▸ **Task requirements**
Nothing may be dropped. Retype the whole listing exactly.

▸ **Dataset extract**

◆ ◆ ◆ ◆ ◆ ◆ ◆

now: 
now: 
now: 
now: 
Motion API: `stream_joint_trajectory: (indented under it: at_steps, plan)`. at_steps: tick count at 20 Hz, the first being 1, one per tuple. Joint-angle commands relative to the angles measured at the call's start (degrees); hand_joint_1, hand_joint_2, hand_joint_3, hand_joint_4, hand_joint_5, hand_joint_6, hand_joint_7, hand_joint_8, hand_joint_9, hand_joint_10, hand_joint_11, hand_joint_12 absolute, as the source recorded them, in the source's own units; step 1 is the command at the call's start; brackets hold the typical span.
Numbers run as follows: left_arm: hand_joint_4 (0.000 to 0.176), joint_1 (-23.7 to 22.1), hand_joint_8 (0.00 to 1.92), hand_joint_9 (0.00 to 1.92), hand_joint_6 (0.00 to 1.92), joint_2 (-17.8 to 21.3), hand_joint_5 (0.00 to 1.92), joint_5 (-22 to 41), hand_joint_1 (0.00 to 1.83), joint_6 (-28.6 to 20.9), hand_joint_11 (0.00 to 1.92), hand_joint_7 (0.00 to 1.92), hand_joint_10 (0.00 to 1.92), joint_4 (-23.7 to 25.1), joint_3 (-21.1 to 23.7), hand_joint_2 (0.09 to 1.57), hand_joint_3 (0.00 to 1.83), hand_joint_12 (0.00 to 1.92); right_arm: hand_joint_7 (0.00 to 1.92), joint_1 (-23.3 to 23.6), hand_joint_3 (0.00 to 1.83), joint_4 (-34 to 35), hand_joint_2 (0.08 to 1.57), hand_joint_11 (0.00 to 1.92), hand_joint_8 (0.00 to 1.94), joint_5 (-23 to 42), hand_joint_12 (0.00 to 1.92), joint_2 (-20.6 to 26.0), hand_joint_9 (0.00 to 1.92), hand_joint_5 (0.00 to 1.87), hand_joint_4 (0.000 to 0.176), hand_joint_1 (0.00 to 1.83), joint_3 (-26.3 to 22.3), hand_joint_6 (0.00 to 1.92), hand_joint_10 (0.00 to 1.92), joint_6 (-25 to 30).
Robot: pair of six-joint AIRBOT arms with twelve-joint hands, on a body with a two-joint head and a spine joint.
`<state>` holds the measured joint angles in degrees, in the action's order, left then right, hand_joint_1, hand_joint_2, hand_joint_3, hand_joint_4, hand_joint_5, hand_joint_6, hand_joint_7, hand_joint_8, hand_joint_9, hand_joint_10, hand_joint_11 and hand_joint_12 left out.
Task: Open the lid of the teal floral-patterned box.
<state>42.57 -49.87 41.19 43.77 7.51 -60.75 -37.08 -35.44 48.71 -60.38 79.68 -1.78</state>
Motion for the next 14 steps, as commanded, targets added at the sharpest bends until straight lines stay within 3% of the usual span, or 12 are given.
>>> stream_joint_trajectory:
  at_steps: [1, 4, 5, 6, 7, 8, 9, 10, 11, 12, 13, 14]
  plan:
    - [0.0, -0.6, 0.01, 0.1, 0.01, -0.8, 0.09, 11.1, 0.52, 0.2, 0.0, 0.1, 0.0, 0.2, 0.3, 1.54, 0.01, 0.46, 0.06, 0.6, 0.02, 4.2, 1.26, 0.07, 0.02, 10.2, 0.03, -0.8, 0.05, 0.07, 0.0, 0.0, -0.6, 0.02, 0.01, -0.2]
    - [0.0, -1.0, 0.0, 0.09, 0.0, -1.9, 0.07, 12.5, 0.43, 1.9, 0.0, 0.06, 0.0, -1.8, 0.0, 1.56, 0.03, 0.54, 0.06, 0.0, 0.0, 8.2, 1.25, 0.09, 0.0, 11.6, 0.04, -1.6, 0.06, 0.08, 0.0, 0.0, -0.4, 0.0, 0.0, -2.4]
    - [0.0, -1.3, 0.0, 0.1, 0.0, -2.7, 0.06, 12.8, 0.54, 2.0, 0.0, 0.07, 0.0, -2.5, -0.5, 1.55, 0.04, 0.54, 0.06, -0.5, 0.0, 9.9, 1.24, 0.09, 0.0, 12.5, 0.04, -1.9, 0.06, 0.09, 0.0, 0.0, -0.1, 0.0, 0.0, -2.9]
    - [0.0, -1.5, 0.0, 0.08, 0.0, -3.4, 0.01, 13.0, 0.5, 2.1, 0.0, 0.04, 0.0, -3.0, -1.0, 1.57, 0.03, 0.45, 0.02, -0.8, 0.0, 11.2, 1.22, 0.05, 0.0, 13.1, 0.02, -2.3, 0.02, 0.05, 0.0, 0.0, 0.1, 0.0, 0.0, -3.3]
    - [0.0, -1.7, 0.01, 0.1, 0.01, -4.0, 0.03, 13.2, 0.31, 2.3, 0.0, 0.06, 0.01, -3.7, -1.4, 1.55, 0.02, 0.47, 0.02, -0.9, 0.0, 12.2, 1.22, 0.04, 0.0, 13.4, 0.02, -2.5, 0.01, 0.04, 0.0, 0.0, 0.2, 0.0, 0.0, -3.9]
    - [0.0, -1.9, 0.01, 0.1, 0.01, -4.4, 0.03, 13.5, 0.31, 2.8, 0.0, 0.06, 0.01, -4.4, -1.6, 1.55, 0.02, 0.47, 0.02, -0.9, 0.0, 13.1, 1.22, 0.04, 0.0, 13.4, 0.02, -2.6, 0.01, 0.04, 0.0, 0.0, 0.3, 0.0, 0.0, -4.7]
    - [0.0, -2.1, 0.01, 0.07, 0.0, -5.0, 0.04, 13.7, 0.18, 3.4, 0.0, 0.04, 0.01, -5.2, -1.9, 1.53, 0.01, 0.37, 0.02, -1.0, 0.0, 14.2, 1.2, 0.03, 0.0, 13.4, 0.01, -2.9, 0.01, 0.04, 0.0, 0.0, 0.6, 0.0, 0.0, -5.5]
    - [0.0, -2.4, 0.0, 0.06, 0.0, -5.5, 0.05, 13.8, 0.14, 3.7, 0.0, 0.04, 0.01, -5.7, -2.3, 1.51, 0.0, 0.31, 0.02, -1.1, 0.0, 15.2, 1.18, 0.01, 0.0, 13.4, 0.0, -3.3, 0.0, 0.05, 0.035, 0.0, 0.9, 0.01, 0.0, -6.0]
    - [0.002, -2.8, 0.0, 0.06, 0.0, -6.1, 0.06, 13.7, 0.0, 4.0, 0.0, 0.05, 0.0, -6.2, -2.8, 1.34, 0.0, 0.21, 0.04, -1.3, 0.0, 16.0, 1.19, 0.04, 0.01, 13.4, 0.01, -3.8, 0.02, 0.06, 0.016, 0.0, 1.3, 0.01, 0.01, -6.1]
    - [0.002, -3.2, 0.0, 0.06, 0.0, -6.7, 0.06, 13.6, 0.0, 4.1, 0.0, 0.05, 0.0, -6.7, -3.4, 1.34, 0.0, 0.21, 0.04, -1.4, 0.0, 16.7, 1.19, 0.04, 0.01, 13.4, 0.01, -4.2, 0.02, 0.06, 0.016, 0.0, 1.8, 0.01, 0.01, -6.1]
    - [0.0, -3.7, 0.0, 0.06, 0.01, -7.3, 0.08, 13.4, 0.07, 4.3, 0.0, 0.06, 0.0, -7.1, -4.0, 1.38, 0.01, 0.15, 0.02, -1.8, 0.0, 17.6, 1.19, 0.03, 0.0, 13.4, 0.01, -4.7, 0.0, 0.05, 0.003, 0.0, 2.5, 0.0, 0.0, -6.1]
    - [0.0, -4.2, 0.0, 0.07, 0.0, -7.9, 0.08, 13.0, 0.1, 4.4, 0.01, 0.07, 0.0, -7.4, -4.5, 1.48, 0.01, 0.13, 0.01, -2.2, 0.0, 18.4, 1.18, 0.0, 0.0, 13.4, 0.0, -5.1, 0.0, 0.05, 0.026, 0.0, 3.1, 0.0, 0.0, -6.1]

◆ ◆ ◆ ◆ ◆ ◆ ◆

▸ **Answer to this problem**
now: 
now: 
now: 
now: 
Motion API: `stream_joint_trajectory: (indented under it: at_steps, plan)`. at_steps: tick count at 20 Hz, the first being 1, one per tuple. Joint-angle commands relative to the angles measured at the call's start (degrees); hand_joint_1, hand_joint_2, hand_joint_3, hand_joint_4, hand_joint_5, hand_joint_6, hand_joint_7, hand_joint_8, hand_joint_9, hand_joint_10, hand_joint_11, hand_joint_12 absolute, as the source recorded them, in the source's own units; step 1 is the command at the call's start; brackets hold the typical span.
Numbers run as follows: left_arm: hand_joint_4 (0.000 to 0.176), joint_1 (-23.7 to 22.1), hand_joint_8 (0.00 to 1.92), hand_joint_9 (0.00 to 1.92), hand_joint_6 (0.00 to 1.92), joint_2 (-17.8 to 21.3), hand_joint_5 (0.00 to 1.92), joint_5 (-22 to 41), hand_joint_1 (0.00 to 1.83), joint_6 (-28.6 to 20.9), hand_joint_11 (0.00 to 1.92), hand_joint_7 (0.00 to 1.92), hand_joint_10 (0.00 to 1.92), joint_4 (-23.7 to 25.1), joint_3 (-21.1 to 23.7), hand_joint_2 (0.09 to 1.57), hand_joint_3 (0.00 to 1.83), hand_joint_12 (0.00 to 1.92); right_arm: hand_joint_7 (0.00 to 1.92), joint_1 (-23.3 to 23.6), hand_joint_3 (0.00 to 1.83), joint_4 (-34 to 35), hand_joint_2 (0.08 to 1.57), hand_joint_11 (0.00 to 1.92), hand_joint_8 (0.00 to 1.94), joint_5 (-23 to 42), hand_joint_12 (0.00 to 1.92), joint_2 (-20.6 to 26.0), hand_joint_9 (0.00 to 1.92), hand_joint_5 (0.00 to 1.87), hand_joint_4 (0.000 to 0.176), hand_joint_1 (0.00 to 1.83), joint_3 (-26.3 to 22.3), hand_joint_6 (0.00 to 1.92), hand_joint_10 (0.00 to 1.92), joint_6 (-25 to 30).
Robot: pair of six-joint AIRBOT arms with twelve-joint hands, on a body with a two-joint head and a spine joint.
`<state>` holds the measured joint angles in degrees, in the action's order, left then right, hand_joint_1, hand_joint_2, hand_joint_3, hand_joint_4, hand_joint_5, hand_joint_6, hand_joint_7, hand_joint_8, hand_joint_9, hand_joint_10, hand_joint_11 and hand_joint_12 left out.
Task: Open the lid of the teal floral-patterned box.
<state>42.57 -49.87 41.19 43.77 7.51 -60.75 -37.08 -35.44 48.71 -60.38 79.68 -1.78</state>
Motion for the next 14 steps, as commanded, targets added at the sharpest bends until straight lines stay within 3% of the usual span, or 12 are given.
>>> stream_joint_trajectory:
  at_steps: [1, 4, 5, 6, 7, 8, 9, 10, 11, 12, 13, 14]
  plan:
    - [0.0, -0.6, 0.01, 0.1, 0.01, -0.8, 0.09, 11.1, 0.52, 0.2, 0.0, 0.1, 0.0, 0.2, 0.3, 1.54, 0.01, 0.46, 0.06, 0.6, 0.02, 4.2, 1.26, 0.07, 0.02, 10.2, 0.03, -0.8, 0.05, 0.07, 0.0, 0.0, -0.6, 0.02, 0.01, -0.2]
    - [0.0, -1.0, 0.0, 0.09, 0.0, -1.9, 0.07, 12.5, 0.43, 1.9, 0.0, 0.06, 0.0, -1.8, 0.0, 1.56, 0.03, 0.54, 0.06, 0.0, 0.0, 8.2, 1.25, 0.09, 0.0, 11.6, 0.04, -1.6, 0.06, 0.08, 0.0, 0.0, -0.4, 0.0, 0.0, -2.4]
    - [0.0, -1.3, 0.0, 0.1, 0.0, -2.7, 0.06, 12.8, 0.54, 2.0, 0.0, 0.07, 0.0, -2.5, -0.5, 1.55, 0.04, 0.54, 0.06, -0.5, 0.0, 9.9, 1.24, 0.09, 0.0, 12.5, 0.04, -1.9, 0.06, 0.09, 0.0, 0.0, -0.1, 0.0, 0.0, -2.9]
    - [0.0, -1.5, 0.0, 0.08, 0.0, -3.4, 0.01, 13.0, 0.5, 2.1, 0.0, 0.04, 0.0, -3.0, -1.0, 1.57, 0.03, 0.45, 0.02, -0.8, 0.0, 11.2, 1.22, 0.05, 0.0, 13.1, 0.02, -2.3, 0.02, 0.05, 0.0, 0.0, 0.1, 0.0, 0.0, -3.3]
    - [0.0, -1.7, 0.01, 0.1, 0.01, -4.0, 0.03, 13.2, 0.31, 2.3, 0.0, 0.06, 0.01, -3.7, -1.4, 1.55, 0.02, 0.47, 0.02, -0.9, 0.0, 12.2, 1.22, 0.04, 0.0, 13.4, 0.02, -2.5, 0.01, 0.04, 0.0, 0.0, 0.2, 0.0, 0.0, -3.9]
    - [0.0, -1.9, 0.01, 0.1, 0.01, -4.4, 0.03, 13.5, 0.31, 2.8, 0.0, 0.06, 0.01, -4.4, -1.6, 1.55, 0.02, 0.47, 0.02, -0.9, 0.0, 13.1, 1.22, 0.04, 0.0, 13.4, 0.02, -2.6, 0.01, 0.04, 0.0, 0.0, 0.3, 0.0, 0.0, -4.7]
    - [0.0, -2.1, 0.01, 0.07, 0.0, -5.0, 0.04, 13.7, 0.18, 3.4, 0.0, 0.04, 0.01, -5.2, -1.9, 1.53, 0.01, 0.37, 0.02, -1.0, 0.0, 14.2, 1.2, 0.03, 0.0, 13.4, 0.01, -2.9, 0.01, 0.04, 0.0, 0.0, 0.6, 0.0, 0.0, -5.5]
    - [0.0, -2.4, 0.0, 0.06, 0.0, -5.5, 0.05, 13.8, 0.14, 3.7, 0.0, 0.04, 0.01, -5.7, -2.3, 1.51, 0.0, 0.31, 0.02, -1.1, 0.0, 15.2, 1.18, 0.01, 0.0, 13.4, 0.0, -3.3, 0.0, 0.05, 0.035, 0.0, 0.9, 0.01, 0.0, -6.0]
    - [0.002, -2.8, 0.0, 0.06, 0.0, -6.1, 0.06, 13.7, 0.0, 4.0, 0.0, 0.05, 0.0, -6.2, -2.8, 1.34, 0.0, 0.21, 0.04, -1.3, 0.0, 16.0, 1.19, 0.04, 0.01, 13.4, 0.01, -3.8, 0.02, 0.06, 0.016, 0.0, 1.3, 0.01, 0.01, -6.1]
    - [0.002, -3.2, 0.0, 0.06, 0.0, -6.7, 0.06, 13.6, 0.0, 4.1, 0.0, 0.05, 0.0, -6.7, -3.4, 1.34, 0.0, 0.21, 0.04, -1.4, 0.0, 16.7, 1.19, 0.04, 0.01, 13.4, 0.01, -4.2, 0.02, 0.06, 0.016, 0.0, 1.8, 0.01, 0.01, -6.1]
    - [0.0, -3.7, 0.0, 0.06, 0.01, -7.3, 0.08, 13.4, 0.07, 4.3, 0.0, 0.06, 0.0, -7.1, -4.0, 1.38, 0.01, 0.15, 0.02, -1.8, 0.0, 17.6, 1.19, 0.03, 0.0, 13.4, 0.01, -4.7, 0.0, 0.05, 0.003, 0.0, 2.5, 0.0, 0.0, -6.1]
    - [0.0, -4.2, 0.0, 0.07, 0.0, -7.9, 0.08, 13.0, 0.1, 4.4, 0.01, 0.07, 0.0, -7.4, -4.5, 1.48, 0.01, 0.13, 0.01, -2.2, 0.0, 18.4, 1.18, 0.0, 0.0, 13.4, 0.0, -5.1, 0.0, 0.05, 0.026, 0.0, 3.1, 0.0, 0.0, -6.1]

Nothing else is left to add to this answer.